--- MATERIAL TO PROCESS Enclosed Below ---

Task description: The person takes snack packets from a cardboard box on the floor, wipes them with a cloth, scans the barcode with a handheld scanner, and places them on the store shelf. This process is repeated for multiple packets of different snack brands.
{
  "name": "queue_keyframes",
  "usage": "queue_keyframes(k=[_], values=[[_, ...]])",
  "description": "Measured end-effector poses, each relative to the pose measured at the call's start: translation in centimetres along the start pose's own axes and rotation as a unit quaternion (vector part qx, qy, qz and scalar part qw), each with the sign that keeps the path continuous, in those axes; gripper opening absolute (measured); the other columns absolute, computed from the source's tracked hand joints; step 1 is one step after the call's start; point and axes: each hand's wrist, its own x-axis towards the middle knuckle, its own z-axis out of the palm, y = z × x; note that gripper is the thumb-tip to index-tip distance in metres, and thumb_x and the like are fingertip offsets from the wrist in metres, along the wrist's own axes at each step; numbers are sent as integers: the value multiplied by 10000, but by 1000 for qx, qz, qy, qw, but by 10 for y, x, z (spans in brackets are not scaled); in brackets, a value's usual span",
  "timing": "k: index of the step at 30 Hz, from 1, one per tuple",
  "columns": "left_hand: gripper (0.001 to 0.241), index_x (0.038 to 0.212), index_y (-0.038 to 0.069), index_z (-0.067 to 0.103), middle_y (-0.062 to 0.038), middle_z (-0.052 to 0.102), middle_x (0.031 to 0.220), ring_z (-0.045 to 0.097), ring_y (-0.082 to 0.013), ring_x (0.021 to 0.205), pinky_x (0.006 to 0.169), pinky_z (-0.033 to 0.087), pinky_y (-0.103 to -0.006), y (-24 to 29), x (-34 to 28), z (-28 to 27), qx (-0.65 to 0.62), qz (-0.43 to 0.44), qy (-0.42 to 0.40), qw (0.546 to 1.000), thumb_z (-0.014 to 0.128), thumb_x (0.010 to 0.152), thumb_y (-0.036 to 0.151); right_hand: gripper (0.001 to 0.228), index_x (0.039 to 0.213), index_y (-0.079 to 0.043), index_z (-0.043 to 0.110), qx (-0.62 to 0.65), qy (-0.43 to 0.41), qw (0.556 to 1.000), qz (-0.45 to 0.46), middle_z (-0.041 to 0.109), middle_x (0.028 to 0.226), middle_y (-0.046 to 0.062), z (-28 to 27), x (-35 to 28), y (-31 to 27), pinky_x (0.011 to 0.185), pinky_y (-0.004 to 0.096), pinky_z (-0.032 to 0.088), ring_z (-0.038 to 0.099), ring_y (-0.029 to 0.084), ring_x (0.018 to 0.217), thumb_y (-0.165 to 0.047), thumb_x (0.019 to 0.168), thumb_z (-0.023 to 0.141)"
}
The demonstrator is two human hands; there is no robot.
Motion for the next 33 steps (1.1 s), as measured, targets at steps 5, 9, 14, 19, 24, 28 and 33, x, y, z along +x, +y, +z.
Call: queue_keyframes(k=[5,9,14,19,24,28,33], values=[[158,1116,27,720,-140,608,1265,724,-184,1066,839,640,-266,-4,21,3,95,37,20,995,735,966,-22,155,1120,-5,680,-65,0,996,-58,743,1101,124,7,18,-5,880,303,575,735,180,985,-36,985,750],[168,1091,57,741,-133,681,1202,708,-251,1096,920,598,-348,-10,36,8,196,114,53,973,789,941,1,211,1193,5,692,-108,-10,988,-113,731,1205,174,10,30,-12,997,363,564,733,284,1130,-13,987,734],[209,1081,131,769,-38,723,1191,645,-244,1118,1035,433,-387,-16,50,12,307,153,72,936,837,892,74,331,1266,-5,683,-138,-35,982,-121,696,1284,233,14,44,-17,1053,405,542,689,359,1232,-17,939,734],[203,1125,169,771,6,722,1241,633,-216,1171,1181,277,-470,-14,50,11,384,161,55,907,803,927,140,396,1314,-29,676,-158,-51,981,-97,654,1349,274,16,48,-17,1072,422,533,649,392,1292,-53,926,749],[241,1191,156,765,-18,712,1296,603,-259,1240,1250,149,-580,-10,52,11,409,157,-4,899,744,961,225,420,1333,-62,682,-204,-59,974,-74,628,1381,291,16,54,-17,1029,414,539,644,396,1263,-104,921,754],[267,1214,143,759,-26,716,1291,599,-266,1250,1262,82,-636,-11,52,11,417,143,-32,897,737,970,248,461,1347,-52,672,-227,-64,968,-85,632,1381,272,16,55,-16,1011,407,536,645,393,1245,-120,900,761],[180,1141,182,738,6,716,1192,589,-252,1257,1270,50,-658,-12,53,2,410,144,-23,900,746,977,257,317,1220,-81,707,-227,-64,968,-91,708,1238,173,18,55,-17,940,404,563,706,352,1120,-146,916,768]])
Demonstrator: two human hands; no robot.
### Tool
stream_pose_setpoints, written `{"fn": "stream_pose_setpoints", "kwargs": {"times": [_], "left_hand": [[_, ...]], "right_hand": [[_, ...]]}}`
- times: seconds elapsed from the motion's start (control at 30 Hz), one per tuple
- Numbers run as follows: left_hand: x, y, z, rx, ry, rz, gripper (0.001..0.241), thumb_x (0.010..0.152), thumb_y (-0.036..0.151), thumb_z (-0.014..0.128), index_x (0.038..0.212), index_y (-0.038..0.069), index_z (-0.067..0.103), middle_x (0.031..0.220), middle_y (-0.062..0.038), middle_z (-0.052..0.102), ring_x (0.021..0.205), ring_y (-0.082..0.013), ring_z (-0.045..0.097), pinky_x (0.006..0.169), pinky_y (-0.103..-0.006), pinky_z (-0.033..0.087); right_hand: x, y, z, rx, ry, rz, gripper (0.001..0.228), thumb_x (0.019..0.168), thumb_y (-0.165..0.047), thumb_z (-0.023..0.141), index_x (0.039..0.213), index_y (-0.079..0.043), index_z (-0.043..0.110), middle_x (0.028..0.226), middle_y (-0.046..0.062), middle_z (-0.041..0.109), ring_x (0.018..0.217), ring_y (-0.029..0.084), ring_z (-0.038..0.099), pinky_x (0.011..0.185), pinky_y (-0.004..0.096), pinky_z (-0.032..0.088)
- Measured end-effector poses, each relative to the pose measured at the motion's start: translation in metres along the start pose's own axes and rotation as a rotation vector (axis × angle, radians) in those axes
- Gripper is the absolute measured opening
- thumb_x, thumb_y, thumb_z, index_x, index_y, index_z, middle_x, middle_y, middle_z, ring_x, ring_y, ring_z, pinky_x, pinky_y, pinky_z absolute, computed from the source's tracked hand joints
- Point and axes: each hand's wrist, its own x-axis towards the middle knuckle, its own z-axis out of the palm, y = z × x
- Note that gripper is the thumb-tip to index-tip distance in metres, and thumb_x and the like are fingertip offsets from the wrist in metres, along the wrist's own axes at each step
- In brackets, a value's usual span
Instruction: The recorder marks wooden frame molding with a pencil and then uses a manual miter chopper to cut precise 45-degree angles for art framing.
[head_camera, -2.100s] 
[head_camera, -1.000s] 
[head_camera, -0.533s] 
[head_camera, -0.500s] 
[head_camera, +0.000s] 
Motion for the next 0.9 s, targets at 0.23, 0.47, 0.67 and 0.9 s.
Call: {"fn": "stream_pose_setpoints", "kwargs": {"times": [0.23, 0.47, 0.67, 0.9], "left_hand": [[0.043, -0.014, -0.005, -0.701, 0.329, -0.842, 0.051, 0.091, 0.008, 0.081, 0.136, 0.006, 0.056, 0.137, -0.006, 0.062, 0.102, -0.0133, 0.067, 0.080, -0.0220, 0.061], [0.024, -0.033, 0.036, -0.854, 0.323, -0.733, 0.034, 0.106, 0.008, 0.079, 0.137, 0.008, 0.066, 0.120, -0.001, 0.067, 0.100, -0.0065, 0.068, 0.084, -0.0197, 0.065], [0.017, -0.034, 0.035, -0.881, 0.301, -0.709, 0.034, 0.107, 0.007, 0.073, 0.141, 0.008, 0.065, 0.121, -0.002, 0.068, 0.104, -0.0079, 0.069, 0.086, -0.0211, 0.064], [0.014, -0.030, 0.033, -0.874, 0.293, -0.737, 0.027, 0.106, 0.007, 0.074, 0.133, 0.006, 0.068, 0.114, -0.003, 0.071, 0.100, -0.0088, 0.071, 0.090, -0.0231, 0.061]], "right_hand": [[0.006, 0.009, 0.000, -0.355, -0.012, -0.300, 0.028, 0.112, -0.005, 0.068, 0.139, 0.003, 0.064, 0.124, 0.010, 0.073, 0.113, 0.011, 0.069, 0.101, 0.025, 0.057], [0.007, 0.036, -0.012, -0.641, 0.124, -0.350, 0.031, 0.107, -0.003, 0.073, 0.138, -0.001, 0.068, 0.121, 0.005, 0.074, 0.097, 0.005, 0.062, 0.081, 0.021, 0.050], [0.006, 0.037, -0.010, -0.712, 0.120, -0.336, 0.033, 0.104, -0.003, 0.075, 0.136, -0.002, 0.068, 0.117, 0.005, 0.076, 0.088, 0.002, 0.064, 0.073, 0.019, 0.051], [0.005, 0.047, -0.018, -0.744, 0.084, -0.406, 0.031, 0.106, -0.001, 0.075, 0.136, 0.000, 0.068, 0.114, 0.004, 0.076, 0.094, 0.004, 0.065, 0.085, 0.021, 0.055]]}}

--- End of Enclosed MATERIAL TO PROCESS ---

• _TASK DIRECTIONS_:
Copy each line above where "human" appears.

• _RESPONSE BELOW_:
The demonstrator is two human hands; there is no robot.
Demonstrator: two human hands; no robot.

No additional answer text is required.